Le photographe allemand Albrecht Becker est mort le 22 avril 2002. Né en 1906, il fut l’un des rescapés de la répression engagée par le régime nazi contre les homosexuels à partir de 1933, au nom du sinistre paragraphe 175. Arrété en 1935 pour homosexualité, Becker fut emprisonné pendant trois ans à Nuremberg. Il raconte, dans le film (Paragraph 175, par Epstein et Friedmann, sorti en 2000), que, en rentrant chez lui, l’absence des hommes partis à la guerre ou en prison l’incita à s’engager dans l’armée allemande pour partir vers le front russe.

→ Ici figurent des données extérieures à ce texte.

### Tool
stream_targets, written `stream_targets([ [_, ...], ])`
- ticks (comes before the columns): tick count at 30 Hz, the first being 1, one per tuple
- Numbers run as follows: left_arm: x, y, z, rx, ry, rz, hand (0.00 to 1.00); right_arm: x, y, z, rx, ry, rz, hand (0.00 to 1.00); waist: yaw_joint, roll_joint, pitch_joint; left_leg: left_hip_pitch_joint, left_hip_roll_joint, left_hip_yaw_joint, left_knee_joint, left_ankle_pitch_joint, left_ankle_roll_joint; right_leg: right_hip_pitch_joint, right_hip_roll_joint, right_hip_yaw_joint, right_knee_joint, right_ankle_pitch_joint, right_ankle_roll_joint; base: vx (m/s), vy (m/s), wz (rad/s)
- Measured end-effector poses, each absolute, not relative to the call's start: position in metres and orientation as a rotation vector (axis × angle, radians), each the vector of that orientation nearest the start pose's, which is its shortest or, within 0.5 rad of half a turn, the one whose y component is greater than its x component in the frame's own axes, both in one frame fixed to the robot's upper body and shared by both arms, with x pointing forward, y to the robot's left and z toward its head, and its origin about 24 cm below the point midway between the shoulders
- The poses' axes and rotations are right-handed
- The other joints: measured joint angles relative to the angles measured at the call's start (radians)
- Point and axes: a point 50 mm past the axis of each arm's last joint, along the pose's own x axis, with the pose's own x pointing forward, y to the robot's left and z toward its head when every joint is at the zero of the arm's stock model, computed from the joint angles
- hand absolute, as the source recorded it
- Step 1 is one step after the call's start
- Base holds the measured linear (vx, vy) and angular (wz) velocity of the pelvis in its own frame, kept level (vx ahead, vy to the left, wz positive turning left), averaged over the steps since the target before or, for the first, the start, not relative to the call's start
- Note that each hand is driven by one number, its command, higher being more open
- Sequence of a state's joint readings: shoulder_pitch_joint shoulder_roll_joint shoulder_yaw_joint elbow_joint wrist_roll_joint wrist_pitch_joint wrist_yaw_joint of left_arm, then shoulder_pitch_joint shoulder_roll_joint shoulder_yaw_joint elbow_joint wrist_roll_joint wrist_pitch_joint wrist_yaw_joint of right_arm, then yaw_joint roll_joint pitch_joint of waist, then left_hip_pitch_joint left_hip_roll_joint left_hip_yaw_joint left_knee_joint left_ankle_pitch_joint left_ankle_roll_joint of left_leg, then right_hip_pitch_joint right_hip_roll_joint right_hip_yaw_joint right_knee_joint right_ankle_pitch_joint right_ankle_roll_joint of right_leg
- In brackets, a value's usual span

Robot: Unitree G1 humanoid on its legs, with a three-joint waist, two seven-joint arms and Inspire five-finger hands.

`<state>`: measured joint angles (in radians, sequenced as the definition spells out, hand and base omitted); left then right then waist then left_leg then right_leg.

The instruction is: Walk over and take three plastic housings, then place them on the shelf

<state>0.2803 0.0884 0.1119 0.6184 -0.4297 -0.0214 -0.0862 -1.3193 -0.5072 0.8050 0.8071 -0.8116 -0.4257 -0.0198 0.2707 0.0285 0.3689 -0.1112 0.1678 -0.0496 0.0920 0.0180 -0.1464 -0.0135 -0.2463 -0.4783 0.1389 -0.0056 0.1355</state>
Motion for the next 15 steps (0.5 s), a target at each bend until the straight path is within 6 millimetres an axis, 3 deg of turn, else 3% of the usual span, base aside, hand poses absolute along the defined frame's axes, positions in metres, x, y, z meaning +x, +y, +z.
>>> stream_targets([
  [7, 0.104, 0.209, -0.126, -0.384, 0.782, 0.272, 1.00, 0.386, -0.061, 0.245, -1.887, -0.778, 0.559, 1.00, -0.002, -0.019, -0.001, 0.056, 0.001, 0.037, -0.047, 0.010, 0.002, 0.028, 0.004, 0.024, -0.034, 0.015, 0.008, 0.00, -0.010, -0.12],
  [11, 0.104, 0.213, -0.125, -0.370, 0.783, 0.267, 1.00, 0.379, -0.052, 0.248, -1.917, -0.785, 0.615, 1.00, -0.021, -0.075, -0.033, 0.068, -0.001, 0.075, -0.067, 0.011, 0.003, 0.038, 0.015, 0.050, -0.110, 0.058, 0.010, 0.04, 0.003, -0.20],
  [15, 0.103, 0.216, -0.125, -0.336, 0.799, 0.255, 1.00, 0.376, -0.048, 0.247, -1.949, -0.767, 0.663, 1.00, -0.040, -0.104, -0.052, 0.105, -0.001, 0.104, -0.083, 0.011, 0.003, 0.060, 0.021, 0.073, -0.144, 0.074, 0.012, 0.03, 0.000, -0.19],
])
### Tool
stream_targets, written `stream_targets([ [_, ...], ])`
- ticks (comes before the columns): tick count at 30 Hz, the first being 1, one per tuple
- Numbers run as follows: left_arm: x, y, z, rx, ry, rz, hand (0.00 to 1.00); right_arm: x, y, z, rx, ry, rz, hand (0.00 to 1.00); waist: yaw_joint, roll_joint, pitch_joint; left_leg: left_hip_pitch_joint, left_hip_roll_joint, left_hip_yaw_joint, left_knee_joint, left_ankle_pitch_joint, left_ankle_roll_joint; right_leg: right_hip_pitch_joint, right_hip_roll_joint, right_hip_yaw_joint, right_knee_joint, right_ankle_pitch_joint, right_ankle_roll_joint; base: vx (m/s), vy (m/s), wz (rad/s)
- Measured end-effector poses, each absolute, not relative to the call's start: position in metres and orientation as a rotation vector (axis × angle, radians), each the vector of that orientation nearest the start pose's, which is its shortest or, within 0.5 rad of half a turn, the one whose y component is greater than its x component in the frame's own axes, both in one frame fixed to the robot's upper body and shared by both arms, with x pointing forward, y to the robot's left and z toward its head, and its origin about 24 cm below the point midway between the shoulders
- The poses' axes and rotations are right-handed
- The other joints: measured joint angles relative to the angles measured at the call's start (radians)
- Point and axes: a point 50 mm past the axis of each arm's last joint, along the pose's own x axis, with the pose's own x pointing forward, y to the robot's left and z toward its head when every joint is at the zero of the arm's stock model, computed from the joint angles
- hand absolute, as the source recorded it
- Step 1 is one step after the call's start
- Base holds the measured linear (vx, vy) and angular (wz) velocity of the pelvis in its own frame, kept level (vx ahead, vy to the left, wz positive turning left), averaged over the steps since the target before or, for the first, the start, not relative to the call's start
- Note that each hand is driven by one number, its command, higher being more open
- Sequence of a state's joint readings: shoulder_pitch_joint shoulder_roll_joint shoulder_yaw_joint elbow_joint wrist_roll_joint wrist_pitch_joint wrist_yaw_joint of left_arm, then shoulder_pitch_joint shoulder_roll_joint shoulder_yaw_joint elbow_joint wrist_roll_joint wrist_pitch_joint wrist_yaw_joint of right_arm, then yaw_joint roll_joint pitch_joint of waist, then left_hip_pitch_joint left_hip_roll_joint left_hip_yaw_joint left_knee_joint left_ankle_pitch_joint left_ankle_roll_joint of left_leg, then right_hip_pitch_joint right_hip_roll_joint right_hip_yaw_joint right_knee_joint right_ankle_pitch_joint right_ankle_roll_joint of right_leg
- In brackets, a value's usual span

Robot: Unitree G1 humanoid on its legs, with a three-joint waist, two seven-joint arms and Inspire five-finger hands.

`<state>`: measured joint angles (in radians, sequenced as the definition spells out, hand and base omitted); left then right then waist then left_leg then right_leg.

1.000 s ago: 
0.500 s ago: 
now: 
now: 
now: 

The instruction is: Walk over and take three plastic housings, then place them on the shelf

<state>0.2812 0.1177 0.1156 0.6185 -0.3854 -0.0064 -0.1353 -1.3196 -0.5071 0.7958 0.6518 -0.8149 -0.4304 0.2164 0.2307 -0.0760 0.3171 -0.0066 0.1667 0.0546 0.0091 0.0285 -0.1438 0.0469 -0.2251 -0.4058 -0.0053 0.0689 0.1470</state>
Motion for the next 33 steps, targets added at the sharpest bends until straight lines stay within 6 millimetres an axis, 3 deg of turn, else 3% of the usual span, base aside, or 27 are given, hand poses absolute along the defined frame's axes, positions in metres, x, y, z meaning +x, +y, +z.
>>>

C’est là qu’il se mit à faire des photographies. “Pendant la guerre, j’ai été blessé au bras, ce qui m’a sauvé, mais ma ville, Hambourg, a été entièrement détruite”. Entre 1957 et 1988, Albrecht Becker gagne sa vie en tant que chef décorateur, notamment pour des comédies musicales filmées. Mais depuis 1943, pratiquant sur lui-même le tatouage et le piercing, c’est la totalité de son propre corps que Becker a décorée, en modifiant peu à peu son apparence et en photographiant ses transformations. En 1999, le photographe français Hervé Joseph Lebrun présentait en France les images d’Albrecht Becker. Une nouvelle exposition vient d’ailleurs d’ouvrir à l’espace des Subsistances de Lyon (Body Limits, jusqu’au 18 mai) : Albrecht Becker est mort le jour du vernissage, à l’âge respectable de 96 ans.
Elisabeth Lebovici, Libération, 9 mai 2002.